START The data

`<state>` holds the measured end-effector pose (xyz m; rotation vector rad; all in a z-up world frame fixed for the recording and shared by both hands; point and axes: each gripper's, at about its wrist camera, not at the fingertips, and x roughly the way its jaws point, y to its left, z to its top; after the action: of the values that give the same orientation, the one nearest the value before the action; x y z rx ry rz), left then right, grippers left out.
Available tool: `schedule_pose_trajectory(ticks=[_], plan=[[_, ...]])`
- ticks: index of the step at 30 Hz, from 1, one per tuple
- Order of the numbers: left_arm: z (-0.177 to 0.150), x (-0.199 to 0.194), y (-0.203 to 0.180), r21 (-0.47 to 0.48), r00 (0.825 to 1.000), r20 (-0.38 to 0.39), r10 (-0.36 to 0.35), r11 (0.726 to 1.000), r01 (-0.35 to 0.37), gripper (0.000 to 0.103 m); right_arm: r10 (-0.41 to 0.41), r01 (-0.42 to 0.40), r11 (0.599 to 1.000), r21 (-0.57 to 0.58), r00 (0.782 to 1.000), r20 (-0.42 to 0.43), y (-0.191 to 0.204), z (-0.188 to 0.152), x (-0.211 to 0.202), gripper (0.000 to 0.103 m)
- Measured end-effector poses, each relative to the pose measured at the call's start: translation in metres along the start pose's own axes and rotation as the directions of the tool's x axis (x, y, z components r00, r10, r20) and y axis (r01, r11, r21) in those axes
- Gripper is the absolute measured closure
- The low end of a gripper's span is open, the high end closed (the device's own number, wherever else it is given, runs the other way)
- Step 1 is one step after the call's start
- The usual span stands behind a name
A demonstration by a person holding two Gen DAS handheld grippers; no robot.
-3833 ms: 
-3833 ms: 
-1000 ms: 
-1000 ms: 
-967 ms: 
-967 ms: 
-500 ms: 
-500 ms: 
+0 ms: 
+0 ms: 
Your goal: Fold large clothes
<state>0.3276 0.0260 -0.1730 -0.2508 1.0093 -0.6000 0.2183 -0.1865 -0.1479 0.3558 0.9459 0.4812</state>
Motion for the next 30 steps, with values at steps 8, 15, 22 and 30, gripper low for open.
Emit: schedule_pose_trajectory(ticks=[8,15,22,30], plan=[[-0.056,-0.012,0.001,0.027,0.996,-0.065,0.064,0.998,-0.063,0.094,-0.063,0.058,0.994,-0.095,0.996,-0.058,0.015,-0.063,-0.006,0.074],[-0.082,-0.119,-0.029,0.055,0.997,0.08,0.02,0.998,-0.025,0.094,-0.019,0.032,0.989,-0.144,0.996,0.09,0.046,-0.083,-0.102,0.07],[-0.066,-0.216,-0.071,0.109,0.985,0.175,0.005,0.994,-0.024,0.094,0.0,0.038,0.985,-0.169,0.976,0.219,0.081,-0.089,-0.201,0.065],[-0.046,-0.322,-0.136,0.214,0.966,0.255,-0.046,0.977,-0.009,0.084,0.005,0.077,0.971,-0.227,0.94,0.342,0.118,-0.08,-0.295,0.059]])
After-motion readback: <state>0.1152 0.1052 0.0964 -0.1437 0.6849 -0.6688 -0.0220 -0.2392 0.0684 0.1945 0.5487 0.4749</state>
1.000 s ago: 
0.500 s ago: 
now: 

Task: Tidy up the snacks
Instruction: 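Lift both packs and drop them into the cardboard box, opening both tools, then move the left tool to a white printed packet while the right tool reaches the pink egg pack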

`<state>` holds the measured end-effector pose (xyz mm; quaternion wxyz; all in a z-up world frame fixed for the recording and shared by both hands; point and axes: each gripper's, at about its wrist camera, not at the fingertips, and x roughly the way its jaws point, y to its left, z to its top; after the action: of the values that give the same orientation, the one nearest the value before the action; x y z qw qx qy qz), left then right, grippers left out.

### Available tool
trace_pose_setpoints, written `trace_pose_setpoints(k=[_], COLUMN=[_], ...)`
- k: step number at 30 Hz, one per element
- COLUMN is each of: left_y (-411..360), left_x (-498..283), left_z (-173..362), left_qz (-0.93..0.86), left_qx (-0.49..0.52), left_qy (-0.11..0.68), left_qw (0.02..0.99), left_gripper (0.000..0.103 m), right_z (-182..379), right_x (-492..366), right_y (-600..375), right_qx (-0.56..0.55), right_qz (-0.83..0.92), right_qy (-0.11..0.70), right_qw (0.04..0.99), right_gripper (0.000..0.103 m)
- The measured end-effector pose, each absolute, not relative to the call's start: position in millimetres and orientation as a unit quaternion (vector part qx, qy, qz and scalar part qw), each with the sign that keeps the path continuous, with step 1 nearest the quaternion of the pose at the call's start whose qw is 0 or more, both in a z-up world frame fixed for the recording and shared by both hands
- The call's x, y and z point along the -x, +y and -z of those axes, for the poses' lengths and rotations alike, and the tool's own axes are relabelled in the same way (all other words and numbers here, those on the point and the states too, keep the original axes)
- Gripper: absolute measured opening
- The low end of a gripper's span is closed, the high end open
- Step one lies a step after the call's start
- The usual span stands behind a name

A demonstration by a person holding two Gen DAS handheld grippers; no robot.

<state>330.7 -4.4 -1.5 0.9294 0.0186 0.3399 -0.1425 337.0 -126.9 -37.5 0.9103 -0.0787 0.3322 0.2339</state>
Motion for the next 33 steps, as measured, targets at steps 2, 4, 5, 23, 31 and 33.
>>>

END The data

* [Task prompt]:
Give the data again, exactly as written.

* [Answer to this exercise]:
`<state>` holds the measured end-effector pose (xyz m; rotation vector rad; all in a z-up world frame fixed for the recording and shared by both hands; point and axes: each gripper's, at about its wrist camera, not at the fingertips, and x roughly the way its jaws point, y to its left, z to its top; after the action: of the values that give the same orientation, the one nearest the value before the action; x y z rx ry rz), left then right, grippers left out.
Available tool: `schedule_pose_trajectory(ticks=[_], plan=[[_, ...]])`
- ticks: index of the step at 30 Hz, from 1, one per tuple
- Order of the numbers: left_arm: z (-0.177 to 0.150), x (-0.199 to 0.194), y (-0.203 to 0.180), r21 (-0.47 to 0.48), r00 (0.825 to 1.000), r20 (-0.38 to 0.39), r10 (-0.36 to 0.35), r11 (0.726 to 1.000), r01 (-0.35 to 0.37), gripper (0.000 to 0.103 m); right_arm: r10 (-0.41 to 0.41), r01 (-0.42 to 0.40), r11 (0.599 to 1.000), r21 (-0.57 to 0.58), r00 (0.782 to 1.000), r20 (-0.42 to 0.43), y (-0.191 to 0.204), z (-0.188 to 0.152), x (-0.211 to 0.202), gripper (0.000 to 0.103 m)
- Measured end-effector poses, each relative to the pose measured at the call's start: translation in metres along the start pose's own axes and rotation as the directions of the tool's x axis (x, y, z components r00, r10, r20) and y axis (r01, r11, r21) in those axes
- Gripper is the absolute measured closure
- The low end of a gripper's span is open, the high end closed (the device's own number, wherever else it is given, runs the other way)
- Step 1 is one step after the call's start
- The usual span stands behind a name
A demonstration by a person holding two Gen DAS handheld grippers; no robot.
-3833 ms: 
-3833 ms: 
-1000 ms: 
-1000 ms: 
-967 ms: 
-967 ms: 
-500 ms: 
-500 ms: 
+0 ms: 
+0 ms: 
Your goal: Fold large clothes
<state>0.3276 0.0260 -0.1730 -0.2508 1.0093 -0.6000 0.2183 -0.1865 -0.1479 0.3558 0.9459 0.4812</state>
Motion for the next 30 steps, with values at steps 8, 15, 22 and 30, gripper low for open.
Emit: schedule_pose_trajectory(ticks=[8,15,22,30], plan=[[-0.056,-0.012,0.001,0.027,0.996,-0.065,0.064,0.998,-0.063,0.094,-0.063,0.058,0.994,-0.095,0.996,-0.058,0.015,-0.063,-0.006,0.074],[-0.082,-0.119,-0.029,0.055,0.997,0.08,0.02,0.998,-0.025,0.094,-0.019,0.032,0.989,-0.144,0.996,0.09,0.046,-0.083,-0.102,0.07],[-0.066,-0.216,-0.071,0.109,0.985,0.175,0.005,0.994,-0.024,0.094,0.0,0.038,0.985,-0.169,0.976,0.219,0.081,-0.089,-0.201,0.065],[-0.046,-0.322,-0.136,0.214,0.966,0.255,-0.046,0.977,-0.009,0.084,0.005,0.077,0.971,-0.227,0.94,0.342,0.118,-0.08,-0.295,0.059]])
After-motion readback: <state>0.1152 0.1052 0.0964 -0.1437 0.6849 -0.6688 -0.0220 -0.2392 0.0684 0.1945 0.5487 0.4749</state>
1.000 s ago: 
0.500 s ago: 
now: 

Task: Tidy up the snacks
Instruction: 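Lift both packs and drop them into the cardboard box, opening both tools, then move the left tool to a white printed packet while the right tool reaches the pink egg pack
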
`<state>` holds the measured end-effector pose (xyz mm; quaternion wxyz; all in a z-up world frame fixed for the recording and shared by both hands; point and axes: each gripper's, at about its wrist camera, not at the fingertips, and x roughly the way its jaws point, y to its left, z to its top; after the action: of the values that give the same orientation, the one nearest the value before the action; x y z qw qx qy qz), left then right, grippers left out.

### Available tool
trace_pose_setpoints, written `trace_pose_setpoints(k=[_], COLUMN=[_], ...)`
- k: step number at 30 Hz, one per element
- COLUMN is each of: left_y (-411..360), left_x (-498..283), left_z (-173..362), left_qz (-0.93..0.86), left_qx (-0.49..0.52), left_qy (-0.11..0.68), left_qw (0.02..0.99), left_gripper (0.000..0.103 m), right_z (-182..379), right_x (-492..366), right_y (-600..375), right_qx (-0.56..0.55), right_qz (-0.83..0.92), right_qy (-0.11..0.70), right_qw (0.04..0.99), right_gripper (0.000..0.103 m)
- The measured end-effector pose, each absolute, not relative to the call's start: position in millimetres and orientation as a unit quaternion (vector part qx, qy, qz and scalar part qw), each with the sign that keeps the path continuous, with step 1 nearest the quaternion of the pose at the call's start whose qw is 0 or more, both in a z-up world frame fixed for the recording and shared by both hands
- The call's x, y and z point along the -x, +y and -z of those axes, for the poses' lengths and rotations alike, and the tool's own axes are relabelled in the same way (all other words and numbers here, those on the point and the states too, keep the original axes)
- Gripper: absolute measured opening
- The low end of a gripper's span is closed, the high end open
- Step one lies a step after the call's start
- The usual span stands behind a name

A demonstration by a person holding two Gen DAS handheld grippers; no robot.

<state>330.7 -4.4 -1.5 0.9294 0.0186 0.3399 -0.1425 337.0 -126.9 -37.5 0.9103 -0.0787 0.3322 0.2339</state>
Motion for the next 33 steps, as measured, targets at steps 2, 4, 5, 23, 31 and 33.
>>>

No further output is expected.